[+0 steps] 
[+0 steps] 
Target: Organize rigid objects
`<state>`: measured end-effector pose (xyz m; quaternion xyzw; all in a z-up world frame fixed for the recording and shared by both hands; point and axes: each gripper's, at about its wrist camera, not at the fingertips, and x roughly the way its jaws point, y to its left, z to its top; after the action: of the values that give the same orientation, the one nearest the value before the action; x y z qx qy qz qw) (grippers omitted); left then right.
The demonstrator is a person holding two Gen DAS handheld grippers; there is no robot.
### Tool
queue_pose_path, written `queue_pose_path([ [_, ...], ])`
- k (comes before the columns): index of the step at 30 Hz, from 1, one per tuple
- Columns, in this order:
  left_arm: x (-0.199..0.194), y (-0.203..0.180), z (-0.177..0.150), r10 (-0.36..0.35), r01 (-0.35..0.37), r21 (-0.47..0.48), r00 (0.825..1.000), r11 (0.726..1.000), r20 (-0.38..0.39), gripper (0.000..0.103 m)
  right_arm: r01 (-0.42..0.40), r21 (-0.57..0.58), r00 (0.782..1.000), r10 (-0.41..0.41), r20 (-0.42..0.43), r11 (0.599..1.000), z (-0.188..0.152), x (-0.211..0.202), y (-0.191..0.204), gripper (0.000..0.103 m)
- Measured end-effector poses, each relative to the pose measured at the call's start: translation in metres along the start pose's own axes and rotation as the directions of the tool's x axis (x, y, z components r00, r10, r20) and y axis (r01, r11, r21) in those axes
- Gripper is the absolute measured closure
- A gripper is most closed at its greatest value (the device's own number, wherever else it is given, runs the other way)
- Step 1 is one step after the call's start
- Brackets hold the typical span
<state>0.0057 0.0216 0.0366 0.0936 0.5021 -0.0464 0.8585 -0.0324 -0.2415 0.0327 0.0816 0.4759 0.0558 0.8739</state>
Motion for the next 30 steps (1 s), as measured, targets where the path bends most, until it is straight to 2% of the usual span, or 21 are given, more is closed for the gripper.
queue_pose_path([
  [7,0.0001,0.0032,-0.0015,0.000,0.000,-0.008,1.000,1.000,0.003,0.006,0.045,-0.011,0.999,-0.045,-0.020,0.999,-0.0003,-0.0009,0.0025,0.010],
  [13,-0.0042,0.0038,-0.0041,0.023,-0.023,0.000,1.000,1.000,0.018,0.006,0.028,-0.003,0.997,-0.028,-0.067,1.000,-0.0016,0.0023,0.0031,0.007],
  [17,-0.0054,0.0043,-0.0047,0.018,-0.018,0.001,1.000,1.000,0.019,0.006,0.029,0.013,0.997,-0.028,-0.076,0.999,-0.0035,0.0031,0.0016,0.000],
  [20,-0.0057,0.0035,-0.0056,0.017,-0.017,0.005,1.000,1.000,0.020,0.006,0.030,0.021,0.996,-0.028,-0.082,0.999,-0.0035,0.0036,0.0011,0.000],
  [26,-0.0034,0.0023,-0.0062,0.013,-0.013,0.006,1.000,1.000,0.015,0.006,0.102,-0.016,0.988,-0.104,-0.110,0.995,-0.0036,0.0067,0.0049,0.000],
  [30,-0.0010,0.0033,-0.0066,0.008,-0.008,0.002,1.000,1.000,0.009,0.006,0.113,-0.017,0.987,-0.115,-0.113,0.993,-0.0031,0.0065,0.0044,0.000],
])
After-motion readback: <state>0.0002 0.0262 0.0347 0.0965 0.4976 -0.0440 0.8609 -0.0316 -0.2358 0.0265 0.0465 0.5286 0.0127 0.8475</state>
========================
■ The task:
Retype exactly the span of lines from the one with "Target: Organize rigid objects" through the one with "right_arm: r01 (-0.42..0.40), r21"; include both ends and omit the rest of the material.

■ Solution to the problem:
Target: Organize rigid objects
`<state>`: measured end-effector pose (xyz m; quaternion xyzw; all in a z-up world frame fixed for the recording and shared by both hands; point and axes: each gripper's, at about its wrist camera, not at the fingertips, and x roughly the way its jaws point, y to its left, z to its top; after the action: of the values that give the same orientation, the one nearest the value before the action; x y z qx qy qz qw) (grippers omitted); left then right.
The demonstrator is a person holding two Gen DAS handheld grippers; there is no robot.
### Tool
queue_pose_path, written `queue_pose_path([ [_, ...], ])`
- k (comes before the columns): index of the step at 30 Hz, from 1, one per tuple
- Columns, in this order:
  left_arm: x (-0.199..0.194), y (-0.203..0.180), z (-0.177..0.150), r10 (-0.36..0.35), r01 (-0.35..0.37), r21 (-0.47..0.48), r00 (0.825..1.000), r11 (0.726..1.000), r20 (-0.38..0.39), gripper (0.000..0.103 m)
  right_arm: r01 (-0.42..0.40), r21 (-0.57..0.58), r00 (0.782..1.000), r10 (-0.41..0.41), r20 (-0.42..0.43), r11 (0.599..1.000), z (-0.188..0.152), x (-0.211..0.202), y (-0.191..0.204), gripper (0.000..0.103 m)

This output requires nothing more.